Luci poche, comunque: qui a Roma in periferia (Tiburtina, Prenestina, Casilina, Tuscolana, etc.) scarse. Come al Sud: Potenza, Matera, Bari, Taranto, Brindisi, Lecce.

Sta a noi regalarci un Natale di speranza. Ma la speranza dobbiamo darcela da soli, non aspettarcela dai fighetti politici che appaiono in tv e sui giornali (quelli “Faremo, faremo… “ e poi o non fanno nulla o peggio devastano la nostra amata Terra) e dai loro giornalisti che hanno quello sguardo colmo di luce del cagnolino che ha ricevuto il biscottino ansiosi di coccole.

E che la speranza sia ancora viva lo dimostriamo raccontando un episodio.

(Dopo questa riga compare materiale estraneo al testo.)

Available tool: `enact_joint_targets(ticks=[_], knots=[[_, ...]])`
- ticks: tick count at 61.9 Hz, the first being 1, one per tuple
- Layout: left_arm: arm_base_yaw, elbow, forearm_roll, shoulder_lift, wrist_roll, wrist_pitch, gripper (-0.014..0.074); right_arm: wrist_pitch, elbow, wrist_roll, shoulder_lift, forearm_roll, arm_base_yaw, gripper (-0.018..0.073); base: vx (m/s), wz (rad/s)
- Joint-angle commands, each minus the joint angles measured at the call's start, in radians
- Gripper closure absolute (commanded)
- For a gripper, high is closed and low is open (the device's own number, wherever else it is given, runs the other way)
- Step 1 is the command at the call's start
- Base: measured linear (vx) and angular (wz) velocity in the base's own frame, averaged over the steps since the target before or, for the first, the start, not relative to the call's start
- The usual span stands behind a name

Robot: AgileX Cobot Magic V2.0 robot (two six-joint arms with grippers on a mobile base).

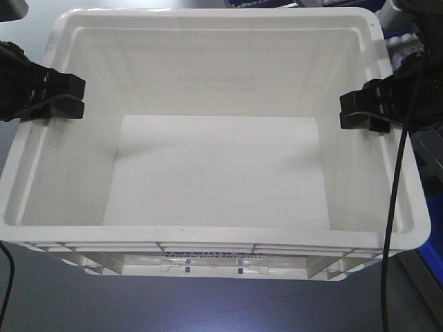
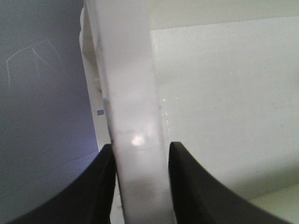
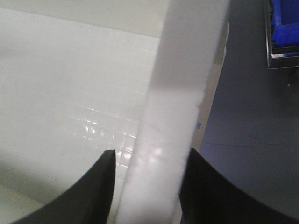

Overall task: Move bin from left to right shelf
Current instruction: 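Hold the tote with both grippers while the base drives away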

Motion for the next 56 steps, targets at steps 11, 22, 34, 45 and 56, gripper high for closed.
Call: enact_joint_targets(ticks=[11,22,34,45,56], knots=[[-0.006,-0.04,-0.055,-0.053,0.052,-0.066,0.0601,-0.088,-0.034,-0.014,-0.031,-0.019,-0.006,0.0564,0.23,-0.4],[-0.006,-0.04,-0.055,-0.053,0.052,-0.066,0.0601,-0.088,-0.034,-0.014,-0.031,-0.019,-0.006,0.0564,0.25,-0.3],[-0.006,-0.04,-0.055,-0.053,0.052,-0.066,0.0601,-0.087,-0.034,-0.014,-0.031,-0.019,-0.006,0.0564,0.29,-0.17],[-0.006,-0.04,-0.055,-0.053,0.052,-0.066,0.0601,-0.086,-0.034,-0.014,-0.031,-0.019,-0.006,0.0564,0.34,0.02],[-0.006,-0.04,-0.055,-0.053,0.052,-0.066,0.0601,-0.088,-0.034,-0.014,-0.031,-0.019,-0.006,0.0564,0.38,0.18]])
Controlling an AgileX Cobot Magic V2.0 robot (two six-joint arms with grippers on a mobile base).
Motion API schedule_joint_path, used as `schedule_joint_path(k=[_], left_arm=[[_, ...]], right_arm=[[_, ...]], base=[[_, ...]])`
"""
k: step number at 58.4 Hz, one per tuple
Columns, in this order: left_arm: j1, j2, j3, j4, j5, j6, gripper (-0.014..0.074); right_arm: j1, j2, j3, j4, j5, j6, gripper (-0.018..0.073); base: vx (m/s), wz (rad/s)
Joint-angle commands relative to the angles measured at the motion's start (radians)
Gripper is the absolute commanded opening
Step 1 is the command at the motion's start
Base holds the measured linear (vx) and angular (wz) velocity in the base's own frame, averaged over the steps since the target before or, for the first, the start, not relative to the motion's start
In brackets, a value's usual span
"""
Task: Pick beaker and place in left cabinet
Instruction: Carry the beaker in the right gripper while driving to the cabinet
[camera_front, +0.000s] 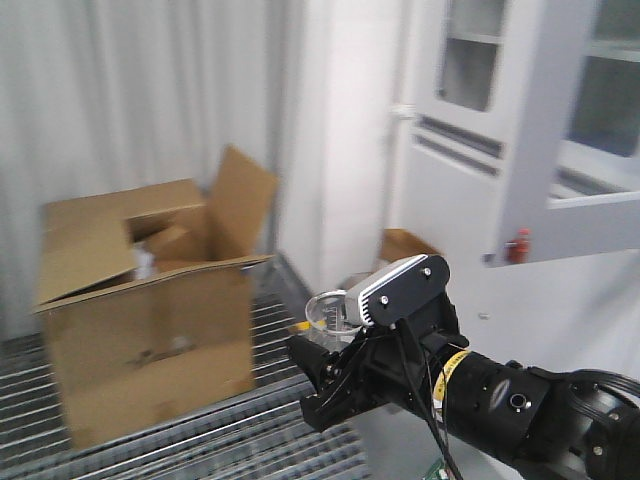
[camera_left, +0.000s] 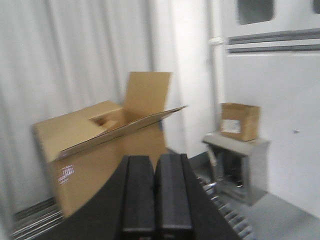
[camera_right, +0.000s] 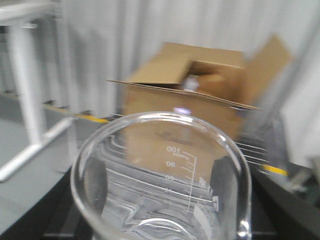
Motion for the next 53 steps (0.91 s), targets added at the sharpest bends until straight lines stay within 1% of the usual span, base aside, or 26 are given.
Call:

Mattinata di ieri, scendiamo a Lecce, città deserta, davanti alla Questura una piccola folla di migranti in coda per il permesso di soggiorno (quelli che non hanno voglia di lavorare, colazione, pranzo e cena).

Entriamo in Stazione, sala d’attesa: aspettiamo la littorina e intanto si ricarica il cellulare. In un angolo un ragazzo nero dorme sotto una coperta. Arriva una ragazza col suo trolley, ha fatto il biglietto, timbrato e va al bar per un caffè. Torna dopo un po’ con un due sacchettini e un’acqua. Posa tutto a terra, accanto al ragazzo. Tira delicatamente la coperta da un lembo e se ne va. Il migrante si scuote, prende i cartocci e la bottiglietta e li posa in un angolo. Si alza, è magrissimo, quasi senza fianchi, raccoglie la coperta, si siede. Mangia lentamente un panino mozzarella e pomodoro, poi il cornetto, beve a piccoli sorsi. Si alza e va a buttare le cartacce nel cestino. Poi riflette un pò, rifà l’operazione inversa. Stende la coperta, vi si avvolge e riprende a sonnecchiare.